Скоро стемнело, чего Даша никак не ожидала. Раньше она думала, что так быстро ночь наступает только летом и на юге: только что было всё ясно, молочно-розово, а через полчаса уже ни зги не видать! Даша с отцом ездила на море, когда ей было шесть лет. Она очень хорошо это помнила. Отец водил её по кромке прибоя, показывал, как в мокром песке тают и исчезают следы, как движется назад, в море, тихая тоненькая плёнка воды, унося с собой сор и катя песчинки — а потом возвращается снова с теми же песчинками и щепками. Это мерное колыхание происходит потому, что в море очень глубоко живёт сила, которая толкает волну. И ещё из глубин доносятся мерные гулы и невероятно низкие, еле слышные басы.
Даша басы слышала. Она до сих пор помнит тот звук! А у волны собственный голос — слабый, шёлковый. Ещё песок в ней присвистывает, и пузырьки, когда лопаются, шуршат. Отец рассказывал Даше, как однажды он ушёл из санатория по песку и по волне, потому что эти голоса в первый раз услышал — ногами услышал, как он уверял. Он хотел их запомнить и не заметил, как забрёл очень далеко.
Даша шла теперь по тёмной холодной улице и тоже слышала тихие, никому не ведомые звуки. И она отовсюду, от всех ушла! Правда, ни моря, ни даже неба не было, а только была чернота, мёрзлый снег и довольно некрасивая улица с магазинами, в которых стояли бесконечные банки, пакеты и бутылки. Ох, ничего хорошего и настоящего не осталось больше на белом свете!
Иногда она останавливалась у какого-нибудь магазина и в витрине различала своё отражение. Было похоже, будто она проходила сквозь стекло в виде прозрачной двоящейся тени, а то, что оставалось на тротуаре — живое, несчастное, замёрзшее, несмотря на шубу — была вовсе не она. Даша шла к следующей витрине и снова находила такое же сквозное отражение. Так ей удалось на некоторое время избавиться как от мыслей самых страшных, так и от мыслей привычных, но тоже невесёлых. Она даже про Гюнтера Фишера забыла.
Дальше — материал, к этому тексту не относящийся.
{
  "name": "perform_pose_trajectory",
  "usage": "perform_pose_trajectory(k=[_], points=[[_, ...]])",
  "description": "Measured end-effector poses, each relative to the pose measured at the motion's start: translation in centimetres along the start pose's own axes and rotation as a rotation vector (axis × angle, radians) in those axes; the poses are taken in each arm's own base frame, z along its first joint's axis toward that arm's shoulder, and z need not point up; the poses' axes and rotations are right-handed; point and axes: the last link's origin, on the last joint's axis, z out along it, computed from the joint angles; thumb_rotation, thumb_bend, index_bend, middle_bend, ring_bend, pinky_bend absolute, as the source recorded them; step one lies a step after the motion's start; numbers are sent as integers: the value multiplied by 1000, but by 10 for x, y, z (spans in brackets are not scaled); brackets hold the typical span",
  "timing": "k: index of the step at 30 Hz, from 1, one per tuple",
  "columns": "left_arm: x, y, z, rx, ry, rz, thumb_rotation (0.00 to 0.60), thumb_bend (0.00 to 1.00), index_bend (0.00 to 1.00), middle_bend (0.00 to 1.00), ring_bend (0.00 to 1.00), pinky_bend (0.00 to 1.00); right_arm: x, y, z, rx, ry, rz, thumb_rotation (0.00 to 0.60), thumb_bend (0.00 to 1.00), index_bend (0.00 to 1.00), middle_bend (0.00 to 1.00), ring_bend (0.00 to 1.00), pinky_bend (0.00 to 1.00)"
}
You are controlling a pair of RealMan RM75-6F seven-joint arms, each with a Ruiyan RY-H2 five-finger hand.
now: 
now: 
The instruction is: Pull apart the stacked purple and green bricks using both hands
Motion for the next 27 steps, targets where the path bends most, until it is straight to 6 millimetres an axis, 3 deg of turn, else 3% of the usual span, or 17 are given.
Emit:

Вдруг Даша стала замечать рядом со своей какую-то ещё более невнятную, боковую тень. Она поняла, что кто-то незнакомый следует за ней и останавливается всё время рядом возле витрин. Она недовольно поёжилась, двинулась дальше, но этот кто-то обогнал её и попытался заглянуть ей в лицо, закутанное шарфом. Даша пошла назад. Она вернулась к витрине, где она минуту назад стояла, а сквозь неё просвечивали какие-то шампуни. Незнакомец вернулся за ней и стал рядом. Она скосила глаза в его сторону — он тоже посмотрел на неё из-под натянутой до самых бровей вязаной шапочки, улыбаясь большим тёмным ртом.
Ничего ужаснее этого лица Даша никогда не видала. Она побежала, но неизвестный догнал её и схватил за локоть.